Книга Листа о Шопене плохо была принята людьми, близкими польскому артисту. В этом нет ничего удивительного. Она рассказывала о слишком еще свежих в памяти событиях, о живущих людях, она присваивала себе наследие, на которое претендовали другие. Но к признанию Листа, «перенял и как бы сделал своими его мысли об искусстве», — не стоит относиться с пренебрежением. Два великих музыканта братских народов — в светском Париже, в атмосфере ревности и сплетен мадам д’Агу и Жорж Санд — могут показаться неискренними друзьями. Но они становятся братьями на фоне великих исторических движений, на фоне музыки, которую они совместными, согласованными усилиями продвинули вперед.
XI
Все, читавшие эпопею Марселя Пруста, припомнят эту ужасную сцену, когда Сванн, богатый еврей, которого принимала аристократия, а мадам Германт считала другом дома, приходит, чтобы сообщить ей о своей болезни. Семейство Германт собирается на званый обед и, торопясь со светским «визитом, делает вид, что не верит, будто болезнь эта смертельна; Сванн не удивлен этим, parce qu’il savait que pour les autres leurs propres obligations mondaines priment la mort d'un ami[75]. Эти изысканные люди почитают разговор Сванна о смерти л болезни в высшей мере бестактным.

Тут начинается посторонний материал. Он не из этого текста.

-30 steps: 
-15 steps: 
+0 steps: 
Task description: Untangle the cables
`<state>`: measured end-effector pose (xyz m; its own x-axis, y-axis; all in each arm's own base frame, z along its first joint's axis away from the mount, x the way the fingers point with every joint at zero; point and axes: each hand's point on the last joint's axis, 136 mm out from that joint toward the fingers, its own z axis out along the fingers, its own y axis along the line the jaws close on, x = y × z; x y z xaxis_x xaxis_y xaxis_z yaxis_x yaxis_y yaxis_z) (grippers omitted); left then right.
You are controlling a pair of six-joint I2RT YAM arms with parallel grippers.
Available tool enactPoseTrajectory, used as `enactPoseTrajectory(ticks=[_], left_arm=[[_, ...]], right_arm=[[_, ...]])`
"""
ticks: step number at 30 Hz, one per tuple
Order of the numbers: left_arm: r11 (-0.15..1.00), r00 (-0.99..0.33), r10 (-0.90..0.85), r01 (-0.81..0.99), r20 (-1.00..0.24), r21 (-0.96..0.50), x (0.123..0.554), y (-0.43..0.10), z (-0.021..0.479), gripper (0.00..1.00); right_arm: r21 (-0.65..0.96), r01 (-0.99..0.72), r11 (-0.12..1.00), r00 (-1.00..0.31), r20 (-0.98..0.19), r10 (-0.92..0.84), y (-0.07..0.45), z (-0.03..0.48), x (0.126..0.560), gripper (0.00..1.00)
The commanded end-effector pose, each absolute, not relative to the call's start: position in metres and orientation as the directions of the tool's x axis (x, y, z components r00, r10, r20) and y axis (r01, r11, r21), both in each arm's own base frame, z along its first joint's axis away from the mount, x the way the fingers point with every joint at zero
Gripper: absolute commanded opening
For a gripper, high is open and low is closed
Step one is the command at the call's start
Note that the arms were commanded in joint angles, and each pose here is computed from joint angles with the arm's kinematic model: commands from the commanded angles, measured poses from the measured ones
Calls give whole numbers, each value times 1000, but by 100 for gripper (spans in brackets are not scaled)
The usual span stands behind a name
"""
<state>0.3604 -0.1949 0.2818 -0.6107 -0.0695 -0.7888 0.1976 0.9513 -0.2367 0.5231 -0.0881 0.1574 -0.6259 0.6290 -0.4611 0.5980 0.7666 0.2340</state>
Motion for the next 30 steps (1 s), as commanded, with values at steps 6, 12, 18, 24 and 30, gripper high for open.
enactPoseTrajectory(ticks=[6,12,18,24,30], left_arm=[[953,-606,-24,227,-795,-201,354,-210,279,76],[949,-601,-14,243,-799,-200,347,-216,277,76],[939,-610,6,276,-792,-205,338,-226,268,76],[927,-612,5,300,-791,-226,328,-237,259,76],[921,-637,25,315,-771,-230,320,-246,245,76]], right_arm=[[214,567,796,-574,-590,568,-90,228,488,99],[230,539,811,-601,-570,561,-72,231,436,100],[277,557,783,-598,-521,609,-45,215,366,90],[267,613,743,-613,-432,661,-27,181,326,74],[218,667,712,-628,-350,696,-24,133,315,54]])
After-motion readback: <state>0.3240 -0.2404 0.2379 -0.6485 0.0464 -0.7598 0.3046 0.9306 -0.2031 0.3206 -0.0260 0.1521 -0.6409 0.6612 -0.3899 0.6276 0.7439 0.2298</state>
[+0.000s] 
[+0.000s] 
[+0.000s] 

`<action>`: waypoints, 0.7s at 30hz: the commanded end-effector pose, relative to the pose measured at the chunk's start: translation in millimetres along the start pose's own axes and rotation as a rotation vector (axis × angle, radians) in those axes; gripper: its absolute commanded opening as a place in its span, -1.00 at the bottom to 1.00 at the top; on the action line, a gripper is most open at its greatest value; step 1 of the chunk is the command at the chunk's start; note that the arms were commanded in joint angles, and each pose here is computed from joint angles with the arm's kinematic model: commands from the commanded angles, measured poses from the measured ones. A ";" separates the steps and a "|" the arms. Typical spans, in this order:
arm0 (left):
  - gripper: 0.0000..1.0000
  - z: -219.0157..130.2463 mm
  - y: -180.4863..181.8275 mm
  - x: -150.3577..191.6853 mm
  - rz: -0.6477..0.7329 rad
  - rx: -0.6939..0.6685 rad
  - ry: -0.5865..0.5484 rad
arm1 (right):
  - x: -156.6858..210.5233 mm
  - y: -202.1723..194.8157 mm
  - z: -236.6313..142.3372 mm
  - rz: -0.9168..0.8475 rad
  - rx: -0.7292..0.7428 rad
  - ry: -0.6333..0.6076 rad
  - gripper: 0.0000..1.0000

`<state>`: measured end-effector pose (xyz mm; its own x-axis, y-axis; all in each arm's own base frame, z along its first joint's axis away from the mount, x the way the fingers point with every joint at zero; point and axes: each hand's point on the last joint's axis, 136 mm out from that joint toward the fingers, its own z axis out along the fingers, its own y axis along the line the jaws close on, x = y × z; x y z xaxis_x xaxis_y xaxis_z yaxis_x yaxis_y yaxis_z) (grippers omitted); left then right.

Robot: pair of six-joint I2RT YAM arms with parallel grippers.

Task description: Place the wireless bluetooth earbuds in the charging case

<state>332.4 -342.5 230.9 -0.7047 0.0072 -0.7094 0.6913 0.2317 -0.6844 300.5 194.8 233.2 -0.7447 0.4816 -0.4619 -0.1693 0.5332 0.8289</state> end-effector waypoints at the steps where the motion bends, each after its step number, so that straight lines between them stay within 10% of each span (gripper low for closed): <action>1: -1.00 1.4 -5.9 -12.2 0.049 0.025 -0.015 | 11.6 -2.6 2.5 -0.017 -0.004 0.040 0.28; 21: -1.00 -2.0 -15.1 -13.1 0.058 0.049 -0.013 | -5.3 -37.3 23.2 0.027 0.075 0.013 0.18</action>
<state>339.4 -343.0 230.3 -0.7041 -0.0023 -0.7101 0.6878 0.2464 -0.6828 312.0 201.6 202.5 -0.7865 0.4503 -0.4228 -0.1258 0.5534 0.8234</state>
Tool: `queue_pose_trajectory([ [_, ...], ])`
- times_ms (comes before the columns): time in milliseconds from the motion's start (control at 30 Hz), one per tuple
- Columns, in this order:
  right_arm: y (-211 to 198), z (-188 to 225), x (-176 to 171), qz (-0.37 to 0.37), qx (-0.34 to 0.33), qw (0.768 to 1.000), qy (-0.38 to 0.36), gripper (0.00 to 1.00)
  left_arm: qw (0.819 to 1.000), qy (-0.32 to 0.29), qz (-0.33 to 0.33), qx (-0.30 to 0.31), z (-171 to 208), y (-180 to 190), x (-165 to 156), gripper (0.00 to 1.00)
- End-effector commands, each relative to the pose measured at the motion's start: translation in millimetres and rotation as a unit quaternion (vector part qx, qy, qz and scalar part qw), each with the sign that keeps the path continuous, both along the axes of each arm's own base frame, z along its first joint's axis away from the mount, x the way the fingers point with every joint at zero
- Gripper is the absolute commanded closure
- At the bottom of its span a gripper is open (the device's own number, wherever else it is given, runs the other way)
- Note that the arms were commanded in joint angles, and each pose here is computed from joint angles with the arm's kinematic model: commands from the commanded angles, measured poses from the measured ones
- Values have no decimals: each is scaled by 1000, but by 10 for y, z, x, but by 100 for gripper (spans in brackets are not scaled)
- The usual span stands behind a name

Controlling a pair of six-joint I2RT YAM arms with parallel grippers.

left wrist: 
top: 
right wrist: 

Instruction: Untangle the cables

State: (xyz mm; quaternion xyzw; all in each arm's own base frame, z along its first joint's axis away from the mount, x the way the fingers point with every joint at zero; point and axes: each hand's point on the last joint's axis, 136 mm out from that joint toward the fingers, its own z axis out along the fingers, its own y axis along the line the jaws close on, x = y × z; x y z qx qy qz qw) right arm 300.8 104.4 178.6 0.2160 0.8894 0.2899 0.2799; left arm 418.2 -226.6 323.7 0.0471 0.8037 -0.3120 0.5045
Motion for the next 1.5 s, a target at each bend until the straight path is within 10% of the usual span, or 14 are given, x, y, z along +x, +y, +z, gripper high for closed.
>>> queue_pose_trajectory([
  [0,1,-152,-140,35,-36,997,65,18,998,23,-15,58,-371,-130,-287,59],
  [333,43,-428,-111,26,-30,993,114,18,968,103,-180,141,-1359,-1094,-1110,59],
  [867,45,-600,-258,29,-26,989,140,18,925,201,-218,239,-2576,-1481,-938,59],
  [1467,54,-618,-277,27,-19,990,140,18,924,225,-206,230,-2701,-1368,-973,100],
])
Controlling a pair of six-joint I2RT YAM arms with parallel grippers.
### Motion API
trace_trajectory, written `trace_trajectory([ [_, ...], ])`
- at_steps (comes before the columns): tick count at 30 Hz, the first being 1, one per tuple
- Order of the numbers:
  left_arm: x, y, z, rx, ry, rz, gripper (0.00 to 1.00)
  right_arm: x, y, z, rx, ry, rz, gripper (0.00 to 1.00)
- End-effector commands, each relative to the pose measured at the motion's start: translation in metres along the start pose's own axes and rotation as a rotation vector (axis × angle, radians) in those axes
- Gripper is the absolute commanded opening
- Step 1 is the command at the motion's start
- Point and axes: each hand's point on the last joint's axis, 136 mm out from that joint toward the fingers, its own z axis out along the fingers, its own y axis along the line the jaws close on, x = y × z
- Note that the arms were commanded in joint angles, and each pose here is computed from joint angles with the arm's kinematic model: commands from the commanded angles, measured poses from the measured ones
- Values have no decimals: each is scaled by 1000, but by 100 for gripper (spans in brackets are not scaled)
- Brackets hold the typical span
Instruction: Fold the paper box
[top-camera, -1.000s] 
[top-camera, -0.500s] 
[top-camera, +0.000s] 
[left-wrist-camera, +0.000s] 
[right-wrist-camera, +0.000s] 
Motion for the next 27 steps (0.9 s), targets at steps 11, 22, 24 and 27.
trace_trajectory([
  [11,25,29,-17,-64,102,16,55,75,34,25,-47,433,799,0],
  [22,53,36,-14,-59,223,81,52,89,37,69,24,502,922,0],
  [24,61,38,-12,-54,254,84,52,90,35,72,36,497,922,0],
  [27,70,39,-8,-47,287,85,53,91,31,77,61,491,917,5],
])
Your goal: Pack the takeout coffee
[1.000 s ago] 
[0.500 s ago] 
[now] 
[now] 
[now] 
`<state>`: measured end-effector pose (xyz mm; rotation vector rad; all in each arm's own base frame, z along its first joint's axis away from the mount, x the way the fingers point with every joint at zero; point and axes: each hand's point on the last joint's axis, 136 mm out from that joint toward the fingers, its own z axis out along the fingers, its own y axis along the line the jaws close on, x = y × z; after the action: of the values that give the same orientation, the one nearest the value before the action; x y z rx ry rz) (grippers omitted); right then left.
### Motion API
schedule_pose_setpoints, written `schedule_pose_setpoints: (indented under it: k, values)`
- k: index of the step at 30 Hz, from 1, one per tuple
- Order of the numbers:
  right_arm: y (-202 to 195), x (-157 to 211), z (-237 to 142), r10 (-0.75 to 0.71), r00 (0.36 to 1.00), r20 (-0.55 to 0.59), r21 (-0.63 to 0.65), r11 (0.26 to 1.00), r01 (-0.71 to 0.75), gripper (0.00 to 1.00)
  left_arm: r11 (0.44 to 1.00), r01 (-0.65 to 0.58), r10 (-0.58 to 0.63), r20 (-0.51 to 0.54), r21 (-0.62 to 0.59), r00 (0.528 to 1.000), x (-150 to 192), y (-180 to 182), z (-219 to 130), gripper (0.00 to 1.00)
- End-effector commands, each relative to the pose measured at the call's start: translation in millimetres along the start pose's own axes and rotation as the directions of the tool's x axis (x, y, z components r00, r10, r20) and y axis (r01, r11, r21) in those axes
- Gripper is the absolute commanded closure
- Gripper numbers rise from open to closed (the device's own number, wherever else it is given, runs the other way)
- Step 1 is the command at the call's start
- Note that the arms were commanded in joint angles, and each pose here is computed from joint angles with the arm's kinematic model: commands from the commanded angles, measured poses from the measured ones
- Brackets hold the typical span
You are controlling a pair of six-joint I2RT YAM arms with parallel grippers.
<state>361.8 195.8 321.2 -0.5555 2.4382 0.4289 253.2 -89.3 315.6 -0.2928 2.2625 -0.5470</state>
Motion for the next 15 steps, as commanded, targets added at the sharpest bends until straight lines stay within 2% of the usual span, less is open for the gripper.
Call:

Читая эту сцену, я всегда думаю о Шопене. Юноша, раненный в сердце изгнанием, потом мужчина, сраженный смертельной болезнью, — как он чувствовал себя среди этих «прекрасных графинь, очаровательных маркиз», как их называла Жорж Санд, этих обожествлявших его аристократических учениц? Как чувствовал он себя в этих салонах, на этих скользких паркетах, среди эгоистичных, безжалостных людей, для которых «светские обязательства были важнее, чем смерть друга»? Отчего так много времени проводил он в свете, чем не угодили ему Мицкевич и автор «Лелии»? Разумеется, мы не в состоянии разобраться во всех его чувствах и симпатиях. Однако он был слишком интеллигентен, чтобы принимать всерьез и светский лоск и симпатии высокопоставленных особ.